NOTE A-BASIS OF PRESENTATION AND SIGNIFICANT ACCOUNTING POLICIES
Organization: On February 14, 2007, Seitel Acquisition Corp. (“Acquisition Corp.”) was merged with and into Seitel, Inc. (the "Company"), pursuant to a merger agreement between the Company, Acquisition Corp. and Seitel Holdings, Inc. (“Holdings”) dated October 31, 2006 (the “Merger”). Pursuant to the merger agreement, the Company continued as the surviving corporation and became a privately owned corporation and wholly-owned subsidiary of Holdings. Holdings is an investment entity in which ValueAct Capital Master Fund, L.P. owns a majority interest. In May 2011, Centerbridge Capital Partners II, L.P. and Centerbridge Capital Partners SBS II, L.P. (together with Centerbridge Capital Partners II, L.P., “Centerbridge”) purchased a minority interest in Holdings.

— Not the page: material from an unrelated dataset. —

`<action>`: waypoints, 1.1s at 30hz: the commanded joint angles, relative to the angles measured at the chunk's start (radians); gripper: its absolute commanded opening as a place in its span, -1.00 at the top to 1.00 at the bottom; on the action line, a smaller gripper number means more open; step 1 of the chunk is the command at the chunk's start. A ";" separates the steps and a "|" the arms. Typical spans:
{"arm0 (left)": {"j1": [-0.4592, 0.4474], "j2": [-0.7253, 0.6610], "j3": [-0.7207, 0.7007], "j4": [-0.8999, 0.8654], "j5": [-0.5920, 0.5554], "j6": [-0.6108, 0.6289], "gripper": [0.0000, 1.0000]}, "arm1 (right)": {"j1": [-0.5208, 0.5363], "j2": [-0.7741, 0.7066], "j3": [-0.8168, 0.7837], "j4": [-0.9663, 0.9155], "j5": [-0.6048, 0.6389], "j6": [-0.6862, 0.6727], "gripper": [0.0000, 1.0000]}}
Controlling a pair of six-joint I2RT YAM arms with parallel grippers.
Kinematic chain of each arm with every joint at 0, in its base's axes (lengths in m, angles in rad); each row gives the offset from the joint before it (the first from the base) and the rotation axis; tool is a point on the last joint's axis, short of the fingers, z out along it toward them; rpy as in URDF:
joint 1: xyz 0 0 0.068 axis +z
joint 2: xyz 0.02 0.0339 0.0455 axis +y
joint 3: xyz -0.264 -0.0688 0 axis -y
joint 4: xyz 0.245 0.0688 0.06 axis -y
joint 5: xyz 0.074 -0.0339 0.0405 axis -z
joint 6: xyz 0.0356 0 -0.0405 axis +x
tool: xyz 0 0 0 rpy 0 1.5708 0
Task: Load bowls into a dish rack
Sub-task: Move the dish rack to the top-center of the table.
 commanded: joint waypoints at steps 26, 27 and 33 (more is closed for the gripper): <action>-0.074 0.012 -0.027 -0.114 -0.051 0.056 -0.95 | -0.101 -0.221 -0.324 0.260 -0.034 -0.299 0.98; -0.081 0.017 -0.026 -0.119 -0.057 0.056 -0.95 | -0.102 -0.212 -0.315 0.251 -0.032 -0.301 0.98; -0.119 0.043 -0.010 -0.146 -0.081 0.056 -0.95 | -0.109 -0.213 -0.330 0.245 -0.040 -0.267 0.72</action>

Nature of Operations: The Company owns an extensive library of proprietary onshore and offshore seismic data that it offers for license to exploration and production companies. The Company’s library includes a vast amount of data across both unconventional plays and conventional oil and gas basins. Unconventional plays are those that cannot be produced at economic flow rates, nor in economic volumes without the use of advanced stimulation techniques, usually for reasons of low permeability. The more common of these advanced stimulation techniques are horizontal drilling and hydraulic fracturing or any others that would enhance recovery rates. Included in these unconventional resources are heavy oil, tar sands, shale gas and oil, gas hydrates and coalbed methane. The Company has leading seismic market positions in key North American unconventional plays, including the Eagle Ford/Woodbine, Permian, Utica/Marcellus, Niobrara/Bakken and Haynesville in the United States and Montney, Duvernay and Horn River in Canada. Additionally, the Company began expanding into Mexico in 2015 through reprocessing of existing two-dimensional (“2D”) data which can be licensed to E&P companies. The majority of the Company's conventional seismic data covers onshore regions within North America with the remainder covering offshore United States. To support its seismic data licensing business and its clients, the Company maintains warehouse and electronic storage facilities in Houston, Texas and Calgary, Alberta, Canada and offers, through its Seitel Solutions business unit (“Solutions”), the ability to access and interact, via a standard web browser and the Internet, with the seismic data library owned and marketed by the Company.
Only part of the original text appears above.